**Task objective**
The line containing "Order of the" marks the end: write out exactly every line from the first line of the data below through that line, and only those.

*** Opening Supplied material ***

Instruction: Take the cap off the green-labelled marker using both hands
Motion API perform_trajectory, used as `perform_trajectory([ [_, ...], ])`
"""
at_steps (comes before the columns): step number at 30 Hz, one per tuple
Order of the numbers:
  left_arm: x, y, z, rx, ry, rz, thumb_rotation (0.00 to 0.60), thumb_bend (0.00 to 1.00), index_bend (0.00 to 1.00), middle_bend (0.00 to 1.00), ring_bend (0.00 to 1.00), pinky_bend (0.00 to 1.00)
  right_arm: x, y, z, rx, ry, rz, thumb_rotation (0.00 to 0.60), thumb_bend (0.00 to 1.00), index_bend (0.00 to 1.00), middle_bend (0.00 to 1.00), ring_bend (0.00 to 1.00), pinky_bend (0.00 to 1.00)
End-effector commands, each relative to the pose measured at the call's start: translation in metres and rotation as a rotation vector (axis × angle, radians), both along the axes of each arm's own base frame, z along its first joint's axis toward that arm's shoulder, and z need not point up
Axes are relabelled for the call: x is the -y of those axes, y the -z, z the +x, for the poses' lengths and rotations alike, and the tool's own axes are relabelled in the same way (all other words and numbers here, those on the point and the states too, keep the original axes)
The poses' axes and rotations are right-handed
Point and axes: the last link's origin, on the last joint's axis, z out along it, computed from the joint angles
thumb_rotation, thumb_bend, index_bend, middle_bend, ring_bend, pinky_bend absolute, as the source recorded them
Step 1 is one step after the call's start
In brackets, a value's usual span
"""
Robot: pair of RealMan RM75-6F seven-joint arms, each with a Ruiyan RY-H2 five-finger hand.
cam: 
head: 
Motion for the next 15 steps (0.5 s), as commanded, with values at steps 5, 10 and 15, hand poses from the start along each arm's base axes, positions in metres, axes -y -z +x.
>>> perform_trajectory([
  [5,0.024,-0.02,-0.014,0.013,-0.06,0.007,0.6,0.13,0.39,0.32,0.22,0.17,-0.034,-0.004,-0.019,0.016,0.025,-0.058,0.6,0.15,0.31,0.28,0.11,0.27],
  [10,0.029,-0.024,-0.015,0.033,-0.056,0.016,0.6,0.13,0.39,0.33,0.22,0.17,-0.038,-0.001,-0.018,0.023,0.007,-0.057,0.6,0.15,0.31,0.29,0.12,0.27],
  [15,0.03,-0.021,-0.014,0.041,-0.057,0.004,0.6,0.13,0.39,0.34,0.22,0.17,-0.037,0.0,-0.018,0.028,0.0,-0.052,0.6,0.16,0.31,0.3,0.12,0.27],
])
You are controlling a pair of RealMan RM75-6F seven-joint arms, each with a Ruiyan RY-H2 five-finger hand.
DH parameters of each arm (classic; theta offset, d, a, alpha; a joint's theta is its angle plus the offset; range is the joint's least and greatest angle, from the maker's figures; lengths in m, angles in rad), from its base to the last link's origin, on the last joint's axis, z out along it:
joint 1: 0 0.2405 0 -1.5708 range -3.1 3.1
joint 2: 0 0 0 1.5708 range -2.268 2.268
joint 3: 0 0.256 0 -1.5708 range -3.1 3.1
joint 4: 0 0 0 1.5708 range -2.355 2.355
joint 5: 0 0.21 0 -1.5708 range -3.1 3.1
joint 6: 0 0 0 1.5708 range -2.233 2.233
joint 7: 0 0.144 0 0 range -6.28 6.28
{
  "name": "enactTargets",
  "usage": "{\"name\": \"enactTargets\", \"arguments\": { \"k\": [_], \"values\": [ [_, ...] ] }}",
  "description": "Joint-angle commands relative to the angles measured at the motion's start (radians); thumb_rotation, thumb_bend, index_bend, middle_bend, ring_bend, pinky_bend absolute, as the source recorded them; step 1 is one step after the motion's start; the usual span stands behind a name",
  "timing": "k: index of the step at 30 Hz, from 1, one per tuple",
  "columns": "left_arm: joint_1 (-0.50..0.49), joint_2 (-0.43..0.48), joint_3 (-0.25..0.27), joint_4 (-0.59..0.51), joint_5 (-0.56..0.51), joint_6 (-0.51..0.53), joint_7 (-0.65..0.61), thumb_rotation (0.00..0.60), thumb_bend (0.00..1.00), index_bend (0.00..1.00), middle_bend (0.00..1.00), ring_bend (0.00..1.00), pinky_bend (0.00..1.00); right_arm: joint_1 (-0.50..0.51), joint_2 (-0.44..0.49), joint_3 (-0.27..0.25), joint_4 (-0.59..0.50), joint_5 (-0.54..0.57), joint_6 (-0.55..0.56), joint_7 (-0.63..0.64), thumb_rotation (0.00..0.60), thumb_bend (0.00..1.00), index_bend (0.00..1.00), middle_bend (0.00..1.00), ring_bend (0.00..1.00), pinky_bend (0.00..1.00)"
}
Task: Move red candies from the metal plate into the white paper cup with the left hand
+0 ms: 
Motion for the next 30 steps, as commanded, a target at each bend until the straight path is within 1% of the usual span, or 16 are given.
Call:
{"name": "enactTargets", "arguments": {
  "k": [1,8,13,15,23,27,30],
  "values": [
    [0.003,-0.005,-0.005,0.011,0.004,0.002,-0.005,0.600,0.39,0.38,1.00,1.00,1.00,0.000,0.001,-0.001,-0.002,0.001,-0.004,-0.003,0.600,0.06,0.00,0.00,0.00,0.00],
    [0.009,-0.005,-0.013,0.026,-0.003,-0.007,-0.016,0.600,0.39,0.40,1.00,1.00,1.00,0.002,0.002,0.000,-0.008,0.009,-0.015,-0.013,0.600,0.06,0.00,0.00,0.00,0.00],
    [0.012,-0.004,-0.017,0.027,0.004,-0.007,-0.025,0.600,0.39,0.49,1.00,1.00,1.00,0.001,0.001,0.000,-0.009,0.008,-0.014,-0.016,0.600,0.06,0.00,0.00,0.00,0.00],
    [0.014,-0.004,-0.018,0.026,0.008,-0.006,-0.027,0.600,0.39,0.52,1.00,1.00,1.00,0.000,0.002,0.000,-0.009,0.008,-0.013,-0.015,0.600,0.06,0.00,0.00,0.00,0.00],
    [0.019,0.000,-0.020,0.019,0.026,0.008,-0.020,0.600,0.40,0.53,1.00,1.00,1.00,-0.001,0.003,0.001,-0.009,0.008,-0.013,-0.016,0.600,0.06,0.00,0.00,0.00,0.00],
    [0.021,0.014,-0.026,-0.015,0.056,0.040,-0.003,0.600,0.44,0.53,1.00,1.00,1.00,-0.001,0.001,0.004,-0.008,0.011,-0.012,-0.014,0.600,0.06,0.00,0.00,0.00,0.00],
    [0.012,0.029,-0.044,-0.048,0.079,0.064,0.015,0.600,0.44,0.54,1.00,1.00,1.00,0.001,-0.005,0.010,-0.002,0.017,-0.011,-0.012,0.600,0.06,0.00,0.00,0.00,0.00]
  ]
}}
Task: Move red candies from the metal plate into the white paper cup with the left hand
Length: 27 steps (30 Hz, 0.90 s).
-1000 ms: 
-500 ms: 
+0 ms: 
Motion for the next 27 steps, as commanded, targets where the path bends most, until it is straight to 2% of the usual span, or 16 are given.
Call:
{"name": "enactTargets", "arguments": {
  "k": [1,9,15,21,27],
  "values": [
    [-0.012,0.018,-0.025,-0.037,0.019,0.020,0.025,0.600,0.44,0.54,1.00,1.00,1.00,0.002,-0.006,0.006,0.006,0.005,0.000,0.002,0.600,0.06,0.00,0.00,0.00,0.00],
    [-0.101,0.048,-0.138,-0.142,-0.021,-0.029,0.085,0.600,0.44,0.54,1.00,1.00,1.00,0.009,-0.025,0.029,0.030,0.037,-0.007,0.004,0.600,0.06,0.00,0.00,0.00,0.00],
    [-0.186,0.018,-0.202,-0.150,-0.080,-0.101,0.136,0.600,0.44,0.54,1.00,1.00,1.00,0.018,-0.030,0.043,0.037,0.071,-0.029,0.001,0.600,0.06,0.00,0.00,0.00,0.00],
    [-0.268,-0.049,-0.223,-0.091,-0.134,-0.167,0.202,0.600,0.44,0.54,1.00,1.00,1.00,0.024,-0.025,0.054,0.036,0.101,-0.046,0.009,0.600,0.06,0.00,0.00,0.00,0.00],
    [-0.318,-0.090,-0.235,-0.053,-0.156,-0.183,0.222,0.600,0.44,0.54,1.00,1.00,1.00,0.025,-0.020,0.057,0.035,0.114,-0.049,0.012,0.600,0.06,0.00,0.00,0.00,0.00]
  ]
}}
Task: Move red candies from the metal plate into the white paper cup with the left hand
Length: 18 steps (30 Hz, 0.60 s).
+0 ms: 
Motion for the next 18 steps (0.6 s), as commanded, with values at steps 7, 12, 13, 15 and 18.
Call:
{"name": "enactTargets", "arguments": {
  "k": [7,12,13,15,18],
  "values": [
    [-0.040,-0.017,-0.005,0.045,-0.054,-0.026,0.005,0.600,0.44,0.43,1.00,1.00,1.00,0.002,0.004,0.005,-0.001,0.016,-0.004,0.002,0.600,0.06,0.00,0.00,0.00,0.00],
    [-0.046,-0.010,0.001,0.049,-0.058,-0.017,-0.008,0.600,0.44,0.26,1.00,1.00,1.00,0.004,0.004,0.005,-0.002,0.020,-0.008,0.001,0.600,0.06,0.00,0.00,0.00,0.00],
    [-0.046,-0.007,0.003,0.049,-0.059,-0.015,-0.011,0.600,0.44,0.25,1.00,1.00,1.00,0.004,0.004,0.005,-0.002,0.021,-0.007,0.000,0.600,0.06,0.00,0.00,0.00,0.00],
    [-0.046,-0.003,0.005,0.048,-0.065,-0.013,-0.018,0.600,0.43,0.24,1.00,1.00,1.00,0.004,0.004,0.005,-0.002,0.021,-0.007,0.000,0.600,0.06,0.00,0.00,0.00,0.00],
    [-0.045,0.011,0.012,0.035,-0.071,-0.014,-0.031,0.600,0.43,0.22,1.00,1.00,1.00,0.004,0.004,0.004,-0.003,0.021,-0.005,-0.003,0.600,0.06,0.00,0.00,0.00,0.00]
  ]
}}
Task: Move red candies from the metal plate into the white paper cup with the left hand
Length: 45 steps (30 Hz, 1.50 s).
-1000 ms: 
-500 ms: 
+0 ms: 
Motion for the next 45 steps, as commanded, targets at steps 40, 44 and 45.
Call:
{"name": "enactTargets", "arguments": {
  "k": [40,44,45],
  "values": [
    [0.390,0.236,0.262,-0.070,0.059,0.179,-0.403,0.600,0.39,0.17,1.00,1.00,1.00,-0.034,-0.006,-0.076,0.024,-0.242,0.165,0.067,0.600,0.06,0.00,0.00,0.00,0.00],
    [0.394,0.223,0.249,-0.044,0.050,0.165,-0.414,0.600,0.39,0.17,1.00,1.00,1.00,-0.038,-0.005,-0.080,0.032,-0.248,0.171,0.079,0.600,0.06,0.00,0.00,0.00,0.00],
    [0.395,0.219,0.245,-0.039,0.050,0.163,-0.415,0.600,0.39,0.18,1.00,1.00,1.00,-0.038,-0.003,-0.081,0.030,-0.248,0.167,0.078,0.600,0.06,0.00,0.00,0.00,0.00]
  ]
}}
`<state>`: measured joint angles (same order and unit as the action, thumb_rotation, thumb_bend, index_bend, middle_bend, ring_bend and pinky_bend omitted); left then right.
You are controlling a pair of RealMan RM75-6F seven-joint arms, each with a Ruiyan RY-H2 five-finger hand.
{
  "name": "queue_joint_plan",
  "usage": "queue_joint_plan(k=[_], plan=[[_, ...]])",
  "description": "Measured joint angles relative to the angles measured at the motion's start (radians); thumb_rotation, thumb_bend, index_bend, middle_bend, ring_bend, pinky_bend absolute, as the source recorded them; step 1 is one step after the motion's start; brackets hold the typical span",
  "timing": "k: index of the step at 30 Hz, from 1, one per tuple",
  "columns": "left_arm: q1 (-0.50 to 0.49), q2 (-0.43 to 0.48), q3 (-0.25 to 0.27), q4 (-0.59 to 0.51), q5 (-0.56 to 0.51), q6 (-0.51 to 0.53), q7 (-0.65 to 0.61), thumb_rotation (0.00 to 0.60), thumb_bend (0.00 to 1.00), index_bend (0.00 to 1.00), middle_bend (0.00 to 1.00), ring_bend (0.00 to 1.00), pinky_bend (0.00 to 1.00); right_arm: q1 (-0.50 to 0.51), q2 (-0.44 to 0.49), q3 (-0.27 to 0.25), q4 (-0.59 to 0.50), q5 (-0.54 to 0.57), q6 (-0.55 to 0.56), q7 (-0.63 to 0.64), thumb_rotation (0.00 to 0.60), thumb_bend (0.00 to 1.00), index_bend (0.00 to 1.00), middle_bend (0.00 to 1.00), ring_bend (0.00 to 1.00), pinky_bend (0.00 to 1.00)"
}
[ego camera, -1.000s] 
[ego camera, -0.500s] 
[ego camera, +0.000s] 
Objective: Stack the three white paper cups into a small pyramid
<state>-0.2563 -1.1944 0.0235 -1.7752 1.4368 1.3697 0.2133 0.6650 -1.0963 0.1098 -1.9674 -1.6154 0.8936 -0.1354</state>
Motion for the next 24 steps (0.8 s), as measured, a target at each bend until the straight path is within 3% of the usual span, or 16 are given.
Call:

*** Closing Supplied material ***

**Exercise answer**
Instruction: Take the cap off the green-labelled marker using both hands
Motion API perform_trajectory, used as `perform_trajectory([ [_, ...], ])`
"""
at_steps (comes before the columns): step number at 30 Hz, one per tuple
Order of the numbers:

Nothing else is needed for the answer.